No debemos olvidar, sin embargo, que ya antes del siglo XIII el comercio internacional en mercancías como la lana y sus derivados textiles, en especial entre las ciudades del norte de Italia como Pisa, Siena, Florencia, Padua o Bolonia y otras más al norte, en Flandes o Inglaterra, estaba utilizando instrumentos jurídicos: los títulos valores, como la letra de cambio, que a través de corresponsalías bancarias internacionales suplían con ventaja el transporte trasfronterizo de ingentes cantidades de monedas, en aquellos tiempos metálicas, con los riesgos que ello llevaba consigo.

En relación con este tipo de tráfico y sus instrumentos de pago es oportuno citar instituciones como las ferias, de las que tenemos un magnífico exponente en el condado de Champagne, al norte de Francia. Esta feria se desarrollaba sucesivamente en distintas ciudades del condado, como Troyes y otras, y venía a durar casi un año. Su situación geográfica y la seguridad jurídica en sus transacciones eran las claves de su éxito.

Haciendo un pequeño inciso, no podemos menos de mencionar la relación de Navarra con Champagne pues, como todos sabemos, a la muerte de Sancho VII el Fuerte, a principios del siglo XIII, la corona de nuestro Viejo Reino vino a recaer por herencia en uno de los condes de tal procedencia, Thibault, inaugurando así una dinastía, la conocida como "los Teobaldos", que dejó su impronta en nuestra tierra.

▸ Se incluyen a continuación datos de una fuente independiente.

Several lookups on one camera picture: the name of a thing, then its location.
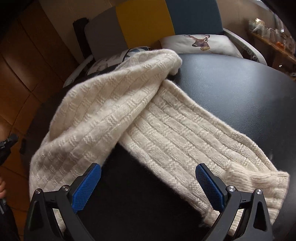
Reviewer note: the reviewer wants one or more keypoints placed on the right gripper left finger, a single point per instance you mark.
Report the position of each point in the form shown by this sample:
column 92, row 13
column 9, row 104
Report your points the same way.
column 41, row 223

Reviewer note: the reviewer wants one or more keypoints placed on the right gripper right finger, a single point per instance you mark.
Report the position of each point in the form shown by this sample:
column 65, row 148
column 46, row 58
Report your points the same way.
column 227, row 200

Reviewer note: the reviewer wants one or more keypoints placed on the cream knitted sweater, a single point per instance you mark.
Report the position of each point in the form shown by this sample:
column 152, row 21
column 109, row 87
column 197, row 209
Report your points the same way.
column 137, row 107

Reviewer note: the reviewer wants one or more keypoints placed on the tricolour sofa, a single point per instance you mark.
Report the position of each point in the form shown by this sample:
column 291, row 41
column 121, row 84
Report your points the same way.
column 134, row 24

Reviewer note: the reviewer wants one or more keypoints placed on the geometric pattern pillow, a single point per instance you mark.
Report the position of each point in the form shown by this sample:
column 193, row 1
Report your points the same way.
column 104, row 63

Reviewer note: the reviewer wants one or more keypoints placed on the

Descendiendo del mundo de los negocios a nuestra intrahistoria doméstica es indudable que la desaparición de la moneda metálica o de papel, aparte de sus repercusiones en el ámbito económico y social, tiene connotaciones de tipo sentimental y entrañable.

Así, ¿quién se olvida de aquellas relucientes moneditas de cobre o aleación que nuestros padres, tíos o abuelos nos soltaban de pequeños como paga los domingos para comprar chucherías o meter, quizás, en la hucha, para posteriores expansiones? ¿Tendrán a partir de ahora los niños unos terminales, incluso sin contacto, para recibir la paga, como ya hacen algunas iglesias innovadoras en sus colectas? O más bien ¿serán los niños desde casi su nacimiento los que tengan abiertas cuentas en las que depositar sus magros ingresos y disponer de ellos por tarjeta? Todo es posible pero no me negarán que esto no podrá competir nunca con el tintineo prometedor de nuestras pesetas rubias o duros de la infancia. ¿Tendrán también los mendigos que ponerse al día para entrar en la "mendicidad digital"?

Llegados a este punto es, quizás, oportuno comentar un reciente artículo del exgobernador del Banco de España, Miguel Ángel Fernández Ordóñez, titulado Dinero digital para todos, en el que para evitar que la gente de escasos recursos y sin una mínima formación financiera, tenga que abrir cuentas en la banca convencional y sufrir las costosas comisiones inherentes al uso de los depósitos, mediante tarjetas, cheques, o trasferencias, sugiere una alternativa tecnológica, viable a su juicio. Consistiría en "en permitir a todos los ciudadanos europeos tener y usar euros digitales, esto es dinero digital emitido por el Banco Central Europeo, que es el que ahora emite el dinero físico, siguiendo el ejemplo de otros bancos centrales que están ya estudiando la posibilidad de permitir a todos los ciudadanos tener y usar el dinero digital". Es China, según el mismo experto, la que está liderando esta iniciativa y experimentándola ya en cuatro de sus ciudades.

La idea parece sugerente, aunque futurista y problemática en su aplicación práctica, por entrañar un salto cualitativo de mentalidad y uso social, por lo que sería aconsejable aplicar criterios de prudencia y gradualidad, eximiendo, entre otros, los pagos de pequeñas cantidades. Parafraseando la máxima de San Ignacio de que "en tiempos de tribulación, (o de coronavirus, diríamos nosotros) no hacer mudanza". La experiencia de Suecia, país en el que se está ya eliminando por ley el uso de efectivo, nos podría resultar esclarecedora.